Aristotle has never been able to resist a keen mind in another, even in his own daughter, Pythias - a young girl who should be content with the kitchen, the loom and a future of childbearing. But she is really smart, able to best his own students in debate; is she a freak or a harbinger of what women can really achieve? Whichever is the case, hers is a privileged position, a woman who moves in a man's world, protected by the reputation of her philosopher father. Yet her entire life is set to change when Aristotle falls from grace...

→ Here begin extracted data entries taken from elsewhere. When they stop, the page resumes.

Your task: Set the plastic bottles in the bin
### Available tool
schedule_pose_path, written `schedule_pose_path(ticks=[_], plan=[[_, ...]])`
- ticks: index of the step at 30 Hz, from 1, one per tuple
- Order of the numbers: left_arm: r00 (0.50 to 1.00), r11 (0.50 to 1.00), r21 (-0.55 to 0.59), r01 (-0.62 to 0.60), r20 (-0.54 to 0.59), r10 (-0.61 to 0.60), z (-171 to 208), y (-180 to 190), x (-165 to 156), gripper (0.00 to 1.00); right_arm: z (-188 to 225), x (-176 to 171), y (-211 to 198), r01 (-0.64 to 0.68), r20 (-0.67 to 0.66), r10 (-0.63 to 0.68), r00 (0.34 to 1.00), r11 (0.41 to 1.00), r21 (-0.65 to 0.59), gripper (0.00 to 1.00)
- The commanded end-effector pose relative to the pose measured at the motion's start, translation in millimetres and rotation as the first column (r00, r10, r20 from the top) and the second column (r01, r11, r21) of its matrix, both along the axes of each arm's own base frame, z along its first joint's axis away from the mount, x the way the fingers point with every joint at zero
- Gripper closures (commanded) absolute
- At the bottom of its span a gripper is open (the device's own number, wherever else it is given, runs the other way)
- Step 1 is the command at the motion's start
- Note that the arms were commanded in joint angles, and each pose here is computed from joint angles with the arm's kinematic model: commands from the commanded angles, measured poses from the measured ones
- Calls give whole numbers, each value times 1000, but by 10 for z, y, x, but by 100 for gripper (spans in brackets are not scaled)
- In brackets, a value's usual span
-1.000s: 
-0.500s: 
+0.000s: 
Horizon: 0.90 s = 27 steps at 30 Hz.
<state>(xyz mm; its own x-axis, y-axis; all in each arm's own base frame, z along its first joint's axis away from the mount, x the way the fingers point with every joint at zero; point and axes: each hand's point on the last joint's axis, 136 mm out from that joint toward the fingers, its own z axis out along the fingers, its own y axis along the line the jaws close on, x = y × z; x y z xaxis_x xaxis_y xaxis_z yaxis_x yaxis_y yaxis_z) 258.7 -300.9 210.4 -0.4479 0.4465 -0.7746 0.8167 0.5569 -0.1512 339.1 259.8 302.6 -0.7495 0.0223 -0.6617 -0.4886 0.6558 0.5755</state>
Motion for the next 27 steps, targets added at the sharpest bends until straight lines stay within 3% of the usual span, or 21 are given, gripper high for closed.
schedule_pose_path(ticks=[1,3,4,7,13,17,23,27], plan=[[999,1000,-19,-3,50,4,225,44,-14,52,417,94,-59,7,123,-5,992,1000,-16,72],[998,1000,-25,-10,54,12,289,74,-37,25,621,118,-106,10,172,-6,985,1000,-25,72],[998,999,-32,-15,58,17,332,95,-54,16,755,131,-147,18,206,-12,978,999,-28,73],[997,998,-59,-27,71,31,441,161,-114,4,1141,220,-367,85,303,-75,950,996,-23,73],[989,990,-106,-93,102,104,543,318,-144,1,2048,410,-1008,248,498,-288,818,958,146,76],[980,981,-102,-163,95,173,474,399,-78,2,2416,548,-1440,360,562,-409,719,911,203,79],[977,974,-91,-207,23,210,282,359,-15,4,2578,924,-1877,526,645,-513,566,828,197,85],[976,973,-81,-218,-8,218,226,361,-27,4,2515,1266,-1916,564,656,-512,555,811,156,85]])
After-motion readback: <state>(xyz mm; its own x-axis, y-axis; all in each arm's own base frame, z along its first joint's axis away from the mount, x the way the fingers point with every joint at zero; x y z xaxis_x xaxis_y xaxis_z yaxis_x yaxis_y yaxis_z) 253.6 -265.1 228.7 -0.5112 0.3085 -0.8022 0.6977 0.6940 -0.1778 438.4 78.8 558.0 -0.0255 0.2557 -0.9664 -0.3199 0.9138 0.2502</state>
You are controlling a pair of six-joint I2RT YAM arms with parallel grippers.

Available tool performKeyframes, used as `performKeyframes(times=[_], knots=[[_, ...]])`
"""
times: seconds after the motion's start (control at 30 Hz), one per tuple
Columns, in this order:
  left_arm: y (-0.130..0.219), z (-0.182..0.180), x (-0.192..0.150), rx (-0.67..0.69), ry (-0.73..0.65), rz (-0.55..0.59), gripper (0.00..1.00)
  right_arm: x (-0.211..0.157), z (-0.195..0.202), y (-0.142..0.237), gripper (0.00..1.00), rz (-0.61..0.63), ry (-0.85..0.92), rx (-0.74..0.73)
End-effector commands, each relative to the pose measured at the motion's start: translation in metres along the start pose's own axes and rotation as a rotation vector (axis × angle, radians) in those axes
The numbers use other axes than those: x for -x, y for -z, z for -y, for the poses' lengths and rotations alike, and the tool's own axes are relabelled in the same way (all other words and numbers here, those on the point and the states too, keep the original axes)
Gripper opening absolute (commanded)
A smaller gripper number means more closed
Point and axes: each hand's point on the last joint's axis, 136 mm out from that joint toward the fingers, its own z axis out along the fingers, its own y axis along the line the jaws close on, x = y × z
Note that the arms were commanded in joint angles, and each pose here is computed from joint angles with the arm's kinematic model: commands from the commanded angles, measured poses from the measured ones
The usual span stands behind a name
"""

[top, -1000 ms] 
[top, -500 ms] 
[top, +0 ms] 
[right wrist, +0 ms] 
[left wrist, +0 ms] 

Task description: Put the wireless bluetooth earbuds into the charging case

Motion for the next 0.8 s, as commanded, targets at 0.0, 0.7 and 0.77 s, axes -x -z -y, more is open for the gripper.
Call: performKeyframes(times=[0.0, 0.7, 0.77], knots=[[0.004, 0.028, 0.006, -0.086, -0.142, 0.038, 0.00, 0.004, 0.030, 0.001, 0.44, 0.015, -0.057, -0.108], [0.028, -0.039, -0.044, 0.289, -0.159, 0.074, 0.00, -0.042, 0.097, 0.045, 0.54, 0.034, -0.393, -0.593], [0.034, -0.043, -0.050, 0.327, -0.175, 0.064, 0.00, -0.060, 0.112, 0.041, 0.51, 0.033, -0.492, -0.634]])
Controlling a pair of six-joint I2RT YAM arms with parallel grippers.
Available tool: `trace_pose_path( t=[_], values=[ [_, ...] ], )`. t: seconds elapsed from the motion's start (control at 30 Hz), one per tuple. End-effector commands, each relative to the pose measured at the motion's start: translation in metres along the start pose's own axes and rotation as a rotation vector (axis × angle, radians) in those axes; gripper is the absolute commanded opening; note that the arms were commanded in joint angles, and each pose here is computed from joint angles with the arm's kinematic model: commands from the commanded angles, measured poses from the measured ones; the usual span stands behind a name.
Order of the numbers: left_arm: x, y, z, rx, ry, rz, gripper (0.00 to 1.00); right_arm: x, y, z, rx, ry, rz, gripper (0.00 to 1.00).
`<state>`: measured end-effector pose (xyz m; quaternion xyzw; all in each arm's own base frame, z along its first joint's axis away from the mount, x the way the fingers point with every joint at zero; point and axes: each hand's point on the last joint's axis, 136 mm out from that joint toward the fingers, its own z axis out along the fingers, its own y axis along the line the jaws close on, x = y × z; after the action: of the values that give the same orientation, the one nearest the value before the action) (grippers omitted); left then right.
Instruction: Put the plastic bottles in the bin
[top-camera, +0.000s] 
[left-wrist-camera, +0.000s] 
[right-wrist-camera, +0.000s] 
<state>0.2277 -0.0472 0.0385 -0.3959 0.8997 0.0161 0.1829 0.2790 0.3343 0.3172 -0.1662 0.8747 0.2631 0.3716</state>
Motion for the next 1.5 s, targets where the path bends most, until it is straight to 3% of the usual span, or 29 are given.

Driven from Athens, the old philosopher soon dies. Without the loving guidance of her father, the orphaned sixteen-year-old Pythias quickly discovers that the world is a place not of logic after all, but one of superstition, and that a girl can be preyed upon by gods and goddesses as much as by grown men and women. To safely journey to a place in which she can reach her true potential, Aristotle's daughter will need every ounce of wit she possesses; and she must also learn, quickly, to nurture her capacity to love.
PUBLISHERS WEEKLY
Lyon returns to ancient Greece for her second novel, this time focusing on Aristotle's daughter, Pythias. At the outset, she is seven years old and devoted to her famous father, curious about the world around her and displaying her father's powers of debate and observation. She chafes at woman's work and the limitations of her gender, a problem that only grows as she matures and finds herself caught between Aristotle's world of inquiry and the woman's world where she is expected to dwell. When Alexander the Great dies, Aristotle a fellow Macedonian and Alexander's teacher must flee to the countryside, where he dies. Aristotle's will dictates a course for the rest of his daughter's life including marriage to Nicanor, a distant cousin, which would entail surrendering to a domesticity for which Pythias, now a teenager, is too clever by half. Lyons writes the tale of Pythias's efforts to escape, and the price she must pay to claim the life she desires. Writing in the present tense, Lyon does a remarkable job of making Pythias, her ancient world, and her eternal problems raw and compelling. While this book necessarily lacks the surprising freshness of The Golden Mean, Lyons nonetheless lives up to her promise, delivering to readers a modern twist on the ancient world.